● **What you should do**: Word for word, return the lines below from the first through the line that has "A 672 x 504", dropping the pictures.

● **Task material**:
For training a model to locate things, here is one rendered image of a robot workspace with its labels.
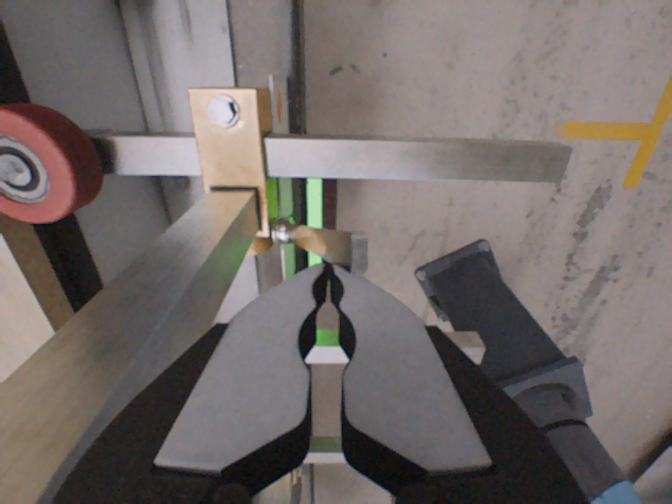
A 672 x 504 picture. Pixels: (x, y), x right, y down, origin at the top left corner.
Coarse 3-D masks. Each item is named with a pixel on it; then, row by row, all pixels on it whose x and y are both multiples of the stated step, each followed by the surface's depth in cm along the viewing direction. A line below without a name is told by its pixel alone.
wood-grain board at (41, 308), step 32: (0, 224) 23; (0, 256) 24; (32, 256) 26; (0, 288) 26; (32, 288) 26; (0, 320) 27; (32, 320) 27; (64, 320) 29; (0, 352) 29; (32, 352) 29
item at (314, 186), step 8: (312, 184) 42; (320, 184) 42; (312, 192) 43; (320, 192) 43; (312, 200) 43; (320, 200) 43; (312, 208) 44; (320, 208) 44; (312, 216) 44; (320, 216) 44; (312, 224) 45; (320, 224) 45; (312, 256) 47; (312, 264) 48
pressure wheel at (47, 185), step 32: (0, 128) 19; (32, 128) 19; (64, 128) 21; (0, 160) 20; (32, 160) 20; (64, 160) 20; (96, 160) 23; (0, 192) 21; (32, 192) 21; (64, 192) 21; (96, 192) 24
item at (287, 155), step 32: (128, 160) 25; (160, 160) 25; (192, 160) 25; (288, 160) 25; (320, 160) 25; (352, 160) 25; (384, 160) 25; (416, 160) 25; (448, 160) 25; (480, 160) 25; (512, 160) 25; (544, 160) 25
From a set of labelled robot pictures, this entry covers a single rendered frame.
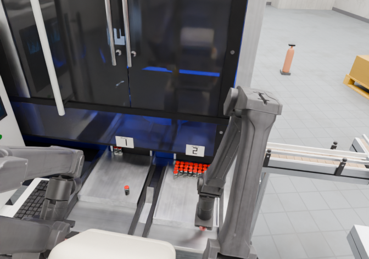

● **Exercise output**:
For training a model to locate things, here is one rendered image of a robot workspace with its labels.
A 672 x 504 picture. Pixels: (x, y), x right, y down, origin at the top left corner.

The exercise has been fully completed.